Jeb Bush Proudly Promises To Axe Net Neutrality If Elected
from the going-backwards dept
The Jeb Bush campaign this week unveiled a major part of the candidate's technology platform, and it likely includes taking a hatchet to net neutrality rules. The new policy outline on Bush's website spends some time butchering the very definition of net neutrality as well, parroting several long-standing incumbent ISP narratives that net neutrality is somehow about content companies not paying their fair share, or that modernization of existing rules is somehow "antiquated." Indeed, Bush's definition of net neutrality is rather unique:"The Federal Communications Commission’s Net Neutrality rule classifies all Internet Service Providers (ISPs) as “public utilities,” subjecting them to antiquated “common carrier” regulation. Rather than enhancing consumer welfare, these rules prohibit one group of companies (ISPs) from charging another group of companies (content companies) the full cost for using their services."Except as we've been over this ad nauseum; net neutrality isn't about prohibiting ISPs from charging content companies, it's about mammoth broadband providers abusing the lack of last-mile competition to give themselves a leg up in emerging markets. I assume the Bush campaign is referencing the FCC's plan to police interconnection deals between ISPs and the likes of Netflix, something that has actually improved the health of the Internet already. Bush doesn't appear to understand this (or is pretending not to understand this), and proceeds to trot out examples of some poor, little ISPs that will be hurt by the FCC's push to encourage a healthier Internet:
"Small broadband operators—like KWISP (475 customers in rural Illinois) and Wisper ISP (8,000 customers near St. Louis, Mo)—have declared under penalty of perjury that the Net Neutrality rule has caused them to cut back on investments to upgrade and expand their networks."Any ISP or WISP that has actually cut back on necessary infrastructure investment due the FCC's net neutrality rules frankly either doesn't understand them, or is playing personal partisan patty cake. Even the nation's lumbering mega-ISPs, who've fought net neutrality tooth and nail, have admitted (through their own SEC filings and earnings reports) that their network investment is as healthy as ever. As noted recently, if there are network investment declines, data suggests they've got nothing to do with net neutrality. That net neutrality kills network investment is a dated, disproven dodo that simply won't die.

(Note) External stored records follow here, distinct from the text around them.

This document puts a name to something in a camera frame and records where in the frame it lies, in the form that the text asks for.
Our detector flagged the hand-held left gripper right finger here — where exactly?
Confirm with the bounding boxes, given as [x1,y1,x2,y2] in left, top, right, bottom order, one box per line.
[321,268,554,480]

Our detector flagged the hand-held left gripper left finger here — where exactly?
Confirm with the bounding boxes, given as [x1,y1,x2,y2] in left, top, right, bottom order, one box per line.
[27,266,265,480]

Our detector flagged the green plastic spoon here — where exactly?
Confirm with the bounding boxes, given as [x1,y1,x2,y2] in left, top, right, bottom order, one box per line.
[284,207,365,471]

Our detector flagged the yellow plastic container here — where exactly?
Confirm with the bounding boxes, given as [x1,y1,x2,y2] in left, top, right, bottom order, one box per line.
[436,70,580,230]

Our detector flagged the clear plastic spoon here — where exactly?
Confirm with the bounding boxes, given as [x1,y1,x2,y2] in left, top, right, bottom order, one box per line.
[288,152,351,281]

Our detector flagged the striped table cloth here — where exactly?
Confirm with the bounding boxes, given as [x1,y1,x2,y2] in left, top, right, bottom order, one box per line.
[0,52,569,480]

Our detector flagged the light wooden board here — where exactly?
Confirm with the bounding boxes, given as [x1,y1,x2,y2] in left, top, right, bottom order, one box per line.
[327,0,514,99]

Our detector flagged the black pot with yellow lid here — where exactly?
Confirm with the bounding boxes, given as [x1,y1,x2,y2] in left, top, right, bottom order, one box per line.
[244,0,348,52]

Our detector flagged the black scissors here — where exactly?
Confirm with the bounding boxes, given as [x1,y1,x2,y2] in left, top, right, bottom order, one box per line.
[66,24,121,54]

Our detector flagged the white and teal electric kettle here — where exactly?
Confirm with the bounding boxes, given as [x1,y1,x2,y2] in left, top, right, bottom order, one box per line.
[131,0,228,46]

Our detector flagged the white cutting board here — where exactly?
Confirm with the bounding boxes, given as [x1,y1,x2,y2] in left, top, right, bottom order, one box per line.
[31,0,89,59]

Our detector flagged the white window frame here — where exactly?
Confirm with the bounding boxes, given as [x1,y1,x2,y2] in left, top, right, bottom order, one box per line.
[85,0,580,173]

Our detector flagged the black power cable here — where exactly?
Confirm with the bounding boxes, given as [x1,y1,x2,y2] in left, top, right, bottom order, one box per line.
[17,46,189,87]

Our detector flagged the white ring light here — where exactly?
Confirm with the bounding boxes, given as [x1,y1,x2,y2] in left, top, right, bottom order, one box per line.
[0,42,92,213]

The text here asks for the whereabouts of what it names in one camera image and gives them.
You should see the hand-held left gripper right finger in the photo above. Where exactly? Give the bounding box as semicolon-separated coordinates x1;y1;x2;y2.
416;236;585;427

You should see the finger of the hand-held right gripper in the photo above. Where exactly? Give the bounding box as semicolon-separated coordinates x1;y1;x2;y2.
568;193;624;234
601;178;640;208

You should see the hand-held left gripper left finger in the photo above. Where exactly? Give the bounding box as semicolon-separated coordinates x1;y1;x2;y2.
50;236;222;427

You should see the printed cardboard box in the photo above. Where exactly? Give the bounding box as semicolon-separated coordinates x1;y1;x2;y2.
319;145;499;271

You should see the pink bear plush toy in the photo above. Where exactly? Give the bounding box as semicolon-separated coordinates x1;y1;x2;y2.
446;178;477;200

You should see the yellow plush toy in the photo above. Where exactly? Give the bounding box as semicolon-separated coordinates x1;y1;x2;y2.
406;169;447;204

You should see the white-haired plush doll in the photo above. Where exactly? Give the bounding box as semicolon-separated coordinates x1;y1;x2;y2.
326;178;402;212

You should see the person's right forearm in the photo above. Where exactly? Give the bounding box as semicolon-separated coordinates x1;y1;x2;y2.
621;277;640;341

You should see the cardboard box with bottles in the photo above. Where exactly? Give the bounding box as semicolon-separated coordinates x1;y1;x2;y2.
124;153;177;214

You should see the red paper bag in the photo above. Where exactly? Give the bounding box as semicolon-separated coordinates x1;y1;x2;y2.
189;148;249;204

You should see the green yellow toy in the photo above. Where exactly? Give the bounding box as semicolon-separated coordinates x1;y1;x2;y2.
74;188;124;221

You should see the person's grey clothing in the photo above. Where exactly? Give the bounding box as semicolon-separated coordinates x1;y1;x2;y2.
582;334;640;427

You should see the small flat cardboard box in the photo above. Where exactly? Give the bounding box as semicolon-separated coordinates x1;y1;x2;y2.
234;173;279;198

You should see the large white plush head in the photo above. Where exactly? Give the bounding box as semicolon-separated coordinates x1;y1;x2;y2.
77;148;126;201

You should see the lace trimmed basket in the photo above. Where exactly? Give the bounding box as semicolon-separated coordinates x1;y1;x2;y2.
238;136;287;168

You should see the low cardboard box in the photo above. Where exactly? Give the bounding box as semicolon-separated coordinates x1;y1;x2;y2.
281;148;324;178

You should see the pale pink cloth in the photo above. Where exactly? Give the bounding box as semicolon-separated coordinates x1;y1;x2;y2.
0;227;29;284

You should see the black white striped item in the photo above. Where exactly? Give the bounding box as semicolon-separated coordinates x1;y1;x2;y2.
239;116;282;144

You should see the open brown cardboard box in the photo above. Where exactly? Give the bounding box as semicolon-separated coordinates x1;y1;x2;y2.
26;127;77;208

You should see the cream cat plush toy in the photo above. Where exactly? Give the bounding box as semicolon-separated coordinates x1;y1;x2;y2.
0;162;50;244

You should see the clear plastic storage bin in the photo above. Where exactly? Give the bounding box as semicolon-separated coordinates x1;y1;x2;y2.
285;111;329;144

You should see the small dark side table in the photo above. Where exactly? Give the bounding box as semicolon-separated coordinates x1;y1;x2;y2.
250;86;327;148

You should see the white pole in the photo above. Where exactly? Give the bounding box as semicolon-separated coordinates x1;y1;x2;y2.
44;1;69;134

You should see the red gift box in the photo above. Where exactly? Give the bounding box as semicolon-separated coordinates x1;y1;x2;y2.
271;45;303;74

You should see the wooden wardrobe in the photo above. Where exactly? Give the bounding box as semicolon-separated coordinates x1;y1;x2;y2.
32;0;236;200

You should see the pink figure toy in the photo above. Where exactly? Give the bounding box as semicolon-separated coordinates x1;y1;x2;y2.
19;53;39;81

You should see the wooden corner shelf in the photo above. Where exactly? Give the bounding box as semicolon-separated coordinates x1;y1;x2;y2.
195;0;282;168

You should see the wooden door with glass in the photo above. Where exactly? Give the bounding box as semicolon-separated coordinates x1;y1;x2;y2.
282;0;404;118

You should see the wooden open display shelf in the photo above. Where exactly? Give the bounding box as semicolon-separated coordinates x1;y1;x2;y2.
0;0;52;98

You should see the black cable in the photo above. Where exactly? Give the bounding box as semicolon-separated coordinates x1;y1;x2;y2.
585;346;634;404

The Bush policy missive then parrots the idea that the FCC imposed net neutrality rules in "relative obscurity," despite a decade filled will countless open meetings, roundtables, and endless (sometimes nauseatingly so) conversation:
"Agencies today make far more laws than legislators. But unlike courts and legislators, regulators conduct their deliberations in relative obscurity, often outside of the public’s view and effectively accountable to no one, not even the president."That's just the thing though: net neutrality was passed by regulators only after an unprecedented groundswell of public support demanded protections. It's about protecting consumers and small businesses from the AT&T, Verizon and Comcast's of the world in the absence of competition. Bush is too busy pandering to the mega-ISPs to bother mentioning what his solution for this lack of broadband competition is, or if he's even capable of admitting a lack of competition exists. But in standing up for the mega-ISPs Jeb makes it pretty clear his technology policies are dated somewhere around 2002 or so.
None of this is surprising, since earlier this year Bush proudly declared that net neutrality was the "craziest idea he's ever heard." Of course the craziest idea I've heard is a candidate running in 2016 who thinks it's a smashing idea to defend AT&VerizoCast, and walk back a decade of progress on a subject it's abundantly clear he doesn't actually understand.